__Work to complete__
Give back exactly the stretch of data below from the line holding "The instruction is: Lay" through the line holding "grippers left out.", both ends included, and leave the remaining lines out.

__Data supplied__
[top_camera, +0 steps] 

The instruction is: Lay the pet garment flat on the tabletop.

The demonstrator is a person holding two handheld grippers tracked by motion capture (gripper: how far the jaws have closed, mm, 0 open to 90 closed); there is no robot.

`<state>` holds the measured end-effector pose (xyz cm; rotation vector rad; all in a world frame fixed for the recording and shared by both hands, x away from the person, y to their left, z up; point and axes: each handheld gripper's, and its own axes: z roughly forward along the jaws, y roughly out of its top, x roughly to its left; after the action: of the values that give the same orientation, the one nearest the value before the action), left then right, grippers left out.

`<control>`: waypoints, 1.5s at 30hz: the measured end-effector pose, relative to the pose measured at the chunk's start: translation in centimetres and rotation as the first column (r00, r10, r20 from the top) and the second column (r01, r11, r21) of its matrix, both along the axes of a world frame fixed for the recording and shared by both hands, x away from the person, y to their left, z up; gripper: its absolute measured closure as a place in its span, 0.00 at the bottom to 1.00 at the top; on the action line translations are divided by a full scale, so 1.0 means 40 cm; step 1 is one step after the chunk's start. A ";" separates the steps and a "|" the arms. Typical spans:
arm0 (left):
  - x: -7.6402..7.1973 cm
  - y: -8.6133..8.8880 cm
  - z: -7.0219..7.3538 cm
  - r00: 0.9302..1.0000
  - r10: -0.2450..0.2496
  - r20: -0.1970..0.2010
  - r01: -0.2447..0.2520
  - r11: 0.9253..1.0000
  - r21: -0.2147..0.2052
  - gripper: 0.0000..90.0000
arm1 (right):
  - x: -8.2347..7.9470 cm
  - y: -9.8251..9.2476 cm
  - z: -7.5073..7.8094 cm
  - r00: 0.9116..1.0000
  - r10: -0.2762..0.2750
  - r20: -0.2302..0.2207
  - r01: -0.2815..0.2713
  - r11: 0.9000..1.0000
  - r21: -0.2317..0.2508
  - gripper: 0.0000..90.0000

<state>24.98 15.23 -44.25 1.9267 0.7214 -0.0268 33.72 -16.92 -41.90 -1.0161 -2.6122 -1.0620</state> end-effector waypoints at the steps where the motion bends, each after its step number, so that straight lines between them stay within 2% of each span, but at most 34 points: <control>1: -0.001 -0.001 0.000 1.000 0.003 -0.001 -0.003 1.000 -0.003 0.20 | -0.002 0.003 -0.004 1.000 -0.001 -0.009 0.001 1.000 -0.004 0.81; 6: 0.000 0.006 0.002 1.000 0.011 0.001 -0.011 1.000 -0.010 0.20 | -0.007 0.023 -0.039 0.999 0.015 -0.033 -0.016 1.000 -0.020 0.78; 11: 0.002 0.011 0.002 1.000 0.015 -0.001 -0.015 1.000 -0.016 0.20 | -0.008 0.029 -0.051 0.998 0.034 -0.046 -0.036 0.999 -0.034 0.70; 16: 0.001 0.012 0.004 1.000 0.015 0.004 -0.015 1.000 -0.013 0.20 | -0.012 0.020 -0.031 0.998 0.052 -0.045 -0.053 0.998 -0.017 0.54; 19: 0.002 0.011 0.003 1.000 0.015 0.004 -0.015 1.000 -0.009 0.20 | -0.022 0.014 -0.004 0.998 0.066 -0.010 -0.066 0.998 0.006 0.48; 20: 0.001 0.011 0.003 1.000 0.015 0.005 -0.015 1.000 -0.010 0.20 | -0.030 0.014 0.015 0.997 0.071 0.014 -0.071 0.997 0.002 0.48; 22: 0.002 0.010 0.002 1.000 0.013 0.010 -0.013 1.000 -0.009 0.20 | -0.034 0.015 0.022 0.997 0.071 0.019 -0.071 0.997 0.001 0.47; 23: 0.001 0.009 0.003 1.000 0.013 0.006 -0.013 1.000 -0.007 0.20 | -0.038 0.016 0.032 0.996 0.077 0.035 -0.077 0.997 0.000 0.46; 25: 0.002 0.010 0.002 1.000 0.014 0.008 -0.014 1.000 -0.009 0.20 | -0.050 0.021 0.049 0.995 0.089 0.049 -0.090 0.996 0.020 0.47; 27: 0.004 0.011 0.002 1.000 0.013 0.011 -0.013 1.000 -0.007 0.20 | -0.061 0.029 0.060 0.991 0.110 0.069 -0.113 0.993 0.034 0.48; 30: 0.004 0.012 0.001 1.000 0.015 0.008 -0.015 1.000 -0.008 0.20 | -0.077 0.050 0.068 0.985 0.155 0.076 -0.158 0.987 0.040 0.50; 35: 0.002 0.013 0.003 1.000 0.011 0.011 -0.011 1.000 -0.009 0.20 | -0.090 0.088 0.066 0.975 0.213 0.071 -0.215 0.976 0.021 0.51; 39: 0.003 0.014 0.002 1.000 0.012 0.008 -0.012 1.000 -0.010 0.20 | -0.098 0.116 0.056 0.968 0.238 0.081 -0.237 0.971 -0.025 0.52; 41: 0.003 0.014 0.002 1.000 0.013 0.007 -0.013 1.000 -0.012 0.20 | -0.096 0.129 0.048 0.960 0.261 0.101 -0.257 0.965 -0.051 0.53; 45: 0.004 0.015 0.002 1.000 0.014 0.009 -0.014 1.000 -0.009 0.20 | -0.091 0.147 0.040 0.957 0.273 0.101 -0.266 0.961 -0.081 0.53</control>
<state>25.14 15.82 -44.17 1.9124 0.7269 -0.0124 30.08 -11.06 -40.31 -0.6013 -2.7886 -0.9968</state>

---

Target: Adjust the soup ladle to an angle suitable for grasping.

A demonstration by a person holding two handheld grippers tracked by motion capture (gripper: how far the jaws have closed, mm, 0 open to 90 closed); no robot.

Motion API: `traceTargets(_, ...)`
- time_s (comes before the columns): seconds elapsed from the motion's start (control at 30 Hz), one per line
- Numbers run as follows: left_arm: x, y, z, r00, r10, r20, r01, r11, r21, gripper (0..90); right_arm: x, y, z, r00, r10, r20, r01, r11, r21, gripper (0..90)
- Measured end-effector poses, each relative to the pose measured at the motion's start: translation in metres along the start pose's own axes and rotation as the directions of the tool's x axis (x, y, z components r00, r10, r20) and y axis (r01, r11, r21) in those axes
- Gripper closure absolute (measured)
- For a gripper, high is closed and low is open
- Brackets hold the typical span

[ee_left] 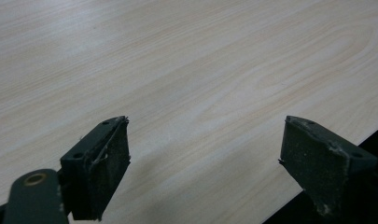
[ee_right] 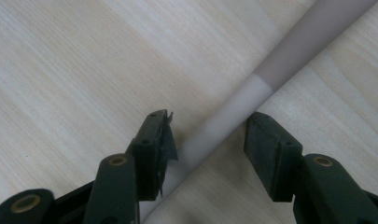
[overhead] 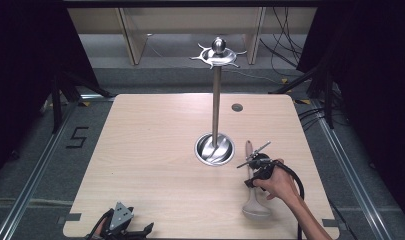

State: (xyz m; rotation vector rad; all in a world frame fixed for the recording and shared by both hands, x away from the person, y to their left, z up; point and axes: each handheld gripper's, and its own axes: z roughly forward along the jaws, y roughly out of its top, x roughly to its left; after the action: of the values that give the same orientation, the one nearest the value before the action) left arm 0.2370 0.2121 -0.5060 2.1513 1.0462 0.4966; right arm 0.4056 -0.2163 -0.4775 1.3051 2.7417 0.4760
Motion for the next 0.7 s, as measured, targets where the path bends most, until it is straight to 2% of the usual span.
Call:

__Written answer__
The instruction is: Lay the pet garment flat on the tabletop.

The demonstrator is a person holding two handheld grippers tracked by motion capture (gripper: how far the jaws have closed, mm, 0 open to 90 closed); there is no robot.

`<state>` holds the measured end-effector pose (xyz cm; rotation vector rad; all in a world frame fixed for the recording and shared by both hands, x away from the person, y to their left, z up; point and axes: each handheld gripper's, and its own axes: z roughly forward along the jaws, y roughly out of its top, x roughly to its left; after the action: of the values that give the same orientation, the one nearest the value before the action), left then right, grippers left out.

This exercise requires nothing further.